Textilrecycling: Die Einschränkung des Wettbewerbs schreitet voran

Es scheint sich zu bestätigen, dass gewerbliche Akteure systematisch aus dem Markt gedrängt werden sollen.

Nach über zwei Jahren Kreislaufwirtschaftsgesetz fällt die Bilanz der Textilrecyclingunternehmen im bvse ernüchternd aus: Die Einschränkung des Wettbewerbs, insbesondere durch die Monopolisierungstendenzen, die mit dem Einstieg kommunaler Sammlungen einhergeht, schreitet voran.

Dabei bestätigt sich immer wieder aufs Neue der Eindruck, dass gewerbliche Akteure systematisch aus dem Markt gedrängt werden sollen. Mitgliedsunternehmen berichten übereinstimmend, dass alle abfall- und straßenrechtlichen Register gezogen werden, um Sammlungen faktisch zu unterbinden, dass das Kreislaufwirtschaftsgesetz und die Rechtsprechung einseitig zu Gunsten kommunaler Sammlungen ausgelegt werden und die Qualität der Sammelware und damit die Wiederverwendung leiden, konstatiert der Fachverbandsvorsitzende Michael Sigloch. Durch das hohe Preisniveau der letzten Jahre sahen sich viele Kommunen veranlasst, Altkleidersammlungen zu beginnen. Dass sich dies langfristig auszahlt, bezweifelt Sigloch gerade angesichts der derzeit wenig erfreulichen Marktlage: „Wer ohne solide Marktkenntnisse in die Sammlung einsteigt und dabei die anschließende Verwertung außer Acht lässt, wird finanziellen Schiffbruch erleiden. Statt mit hohem finanziellen Risiko für den Steuerzahler funktionierende Märkte zu zerstören, sollten sich die Kommunen auf ihre hoheitlichen Kernaufgaben konzentrieren und effektiv gegen diejenigen vorgehen, die sich nicht an die Regeln halten.“

Die Realität sehe jedoch häufig anders aus.

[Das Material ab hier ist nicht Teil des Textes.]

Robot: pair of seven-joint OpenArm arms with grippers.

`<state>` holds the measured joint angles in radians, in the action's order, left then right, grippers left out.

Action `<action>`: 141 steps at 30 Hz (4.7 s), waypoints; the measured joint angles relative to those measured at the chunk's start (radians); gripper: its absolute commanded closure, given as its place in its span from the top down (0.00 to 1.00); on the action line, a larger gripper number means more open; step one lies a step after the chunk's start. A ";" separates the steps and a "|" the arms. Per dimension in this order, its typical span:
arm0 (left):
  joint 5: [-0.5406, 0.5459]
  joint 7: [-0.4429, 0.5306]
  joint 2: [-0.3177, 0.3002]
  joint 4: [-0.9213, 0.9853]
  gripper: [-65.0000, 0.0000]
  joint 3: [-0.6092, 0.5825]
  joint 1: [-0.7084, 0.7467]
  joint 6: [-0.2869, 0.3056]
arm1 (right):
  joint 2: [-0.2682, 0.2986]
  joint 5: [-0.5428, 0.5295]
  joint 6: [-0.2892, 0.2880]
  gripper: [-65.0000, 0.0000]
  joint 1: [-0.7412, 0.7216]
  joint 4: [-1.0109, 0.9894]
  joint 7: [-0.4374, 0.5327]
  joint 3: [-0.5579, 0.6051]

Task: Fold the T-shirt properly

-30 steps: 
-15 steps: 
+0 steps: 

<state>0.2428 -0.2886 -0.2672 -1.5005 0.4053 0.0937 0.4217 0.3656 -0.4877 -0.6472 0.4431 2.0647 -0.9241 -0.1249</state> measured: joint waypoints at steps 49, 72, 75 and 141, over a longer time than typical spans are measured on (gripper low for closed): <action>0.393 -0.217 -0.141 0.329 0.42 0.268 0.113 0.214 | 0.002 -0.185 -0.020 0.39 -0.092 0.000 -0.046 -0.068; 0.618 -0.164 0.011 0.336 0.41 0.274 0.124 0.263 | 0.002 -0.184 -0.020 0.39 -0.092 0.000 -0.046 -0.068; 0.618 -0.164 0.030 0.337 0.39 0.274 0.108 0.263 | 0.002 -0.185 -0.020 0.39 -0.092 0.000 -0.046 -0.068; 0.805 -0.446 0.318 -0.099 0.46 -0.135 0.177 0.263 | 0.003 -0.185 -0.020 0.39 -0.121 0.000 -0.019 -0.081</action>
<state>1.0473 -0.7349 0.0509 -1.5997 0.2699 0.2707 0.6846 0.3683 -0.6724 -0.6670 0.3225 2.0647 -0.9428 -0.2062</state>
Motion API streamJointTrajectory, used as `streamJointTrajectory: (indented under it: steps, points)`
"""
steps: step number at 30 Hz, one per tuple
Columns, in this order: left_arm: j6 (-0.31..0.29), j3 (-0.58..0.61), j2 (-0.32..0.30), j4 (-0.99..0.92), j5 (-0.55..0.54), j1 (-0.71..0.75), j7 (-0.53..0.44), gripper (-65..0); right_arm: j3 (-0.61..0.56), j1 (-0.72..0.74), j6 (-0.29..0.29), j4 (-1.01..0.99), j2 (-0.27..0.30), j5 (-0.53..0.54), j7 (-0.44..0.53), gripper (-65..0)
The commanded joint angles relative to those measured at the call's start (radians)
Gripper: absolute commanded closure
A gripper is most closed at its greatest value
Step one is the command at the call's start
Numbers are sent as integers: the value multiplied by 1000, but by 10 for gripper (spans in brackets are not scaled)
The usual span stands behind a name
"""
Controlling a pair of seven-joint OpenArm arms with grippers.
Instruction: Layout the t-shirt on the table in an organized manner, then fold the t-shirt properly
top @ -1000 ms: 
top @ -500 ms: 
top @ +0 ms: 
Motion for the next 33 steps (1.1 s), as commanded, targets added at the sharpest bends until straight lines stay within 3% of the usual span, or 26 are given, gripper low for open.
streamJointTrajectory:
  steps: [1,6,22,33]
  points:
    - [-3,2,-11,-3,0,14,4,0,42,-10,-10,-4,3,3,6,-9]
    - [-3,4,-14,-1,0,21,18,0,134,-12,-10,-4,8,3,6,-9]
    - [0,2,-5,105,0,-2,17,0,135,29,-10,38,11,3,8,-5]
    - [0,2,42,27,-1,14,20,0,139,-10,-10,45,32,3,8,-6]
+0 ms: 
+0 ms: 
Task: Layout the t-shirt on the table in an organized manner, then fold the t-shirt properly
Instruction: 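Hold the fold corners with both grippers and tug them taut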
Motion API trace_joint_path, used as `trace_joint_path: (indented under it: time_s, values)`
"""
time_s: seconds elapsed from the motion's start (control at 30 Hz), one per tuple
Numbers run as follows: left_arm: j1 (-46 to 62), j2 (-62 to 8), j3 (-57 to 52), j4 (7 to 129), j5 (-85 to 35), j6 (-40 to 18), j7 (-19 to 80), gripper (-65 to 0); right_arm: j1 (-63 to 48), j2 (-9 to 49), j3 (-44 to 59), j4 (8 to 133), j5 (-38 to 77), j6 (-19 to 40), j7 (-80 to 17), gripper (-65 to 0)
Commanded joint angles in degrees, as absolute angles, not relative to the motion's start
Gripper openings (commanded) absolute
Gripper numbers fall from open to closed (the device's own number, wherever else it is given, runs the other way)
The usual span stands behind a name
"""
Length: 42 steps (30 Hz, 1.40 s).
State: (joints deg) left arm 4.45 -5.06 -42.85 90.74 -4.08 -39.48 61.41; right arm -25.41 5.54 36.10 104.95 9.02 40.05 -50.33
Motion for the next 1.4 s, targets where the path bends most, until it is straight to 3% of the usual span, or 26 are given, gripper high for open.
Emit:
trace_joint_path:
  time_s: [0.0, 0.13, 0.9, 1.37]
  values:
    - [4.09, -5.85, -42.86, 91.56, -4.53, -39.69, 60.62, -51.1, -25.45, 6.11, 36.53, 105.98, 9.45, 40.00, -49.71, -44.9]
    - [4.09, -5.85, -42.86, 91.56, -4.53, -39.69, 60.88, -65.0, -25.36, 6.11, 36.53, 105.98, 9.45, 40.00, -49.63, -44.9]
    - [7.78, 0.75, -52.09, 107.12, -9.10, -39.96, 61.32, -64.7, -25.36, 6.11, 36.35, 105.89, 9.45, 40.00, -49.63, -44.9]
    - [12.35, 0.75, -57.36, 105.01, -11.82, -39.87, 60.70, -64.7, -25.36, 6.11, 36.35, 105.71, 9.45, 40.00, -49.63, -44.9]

Sigloch weiter: „Zwar rechtfertigten viele Kommunen ihren Einstieg auch damit, illegale Container bekämpfen zu wollen. Nach der Zwischenbilanz der Textilrecyclingunternehmen gelingt dies jedoch kaum. Während die illegalen Container oftmals stehen bleiben, werden die ordentlich arbeitenden Sammler in langwierige und kostenintensive Anzeige- und Gerichtsverfahren gezogen. Dabei sind sie es, die über Jahrzehnte eine funktionierende Sammelinfrastruktur aufgebaut und die Wiederwendung vorangetrieben haben sowie einen wichtigen Beitrag für Arbeitsmarkt und Ressourcenschutz leisten. Wir brauchen deshalb ein entschlosseneres Vorgehen.“

Schon in den letzten Jahren haben die Mitglieder des Fachverbands viele Anstrengungen unternommen, sich von dubiosen Akteuren zu distanzieren. Unter anderem mit dem bvse-Qualitätssiegel für das Textilrecycling.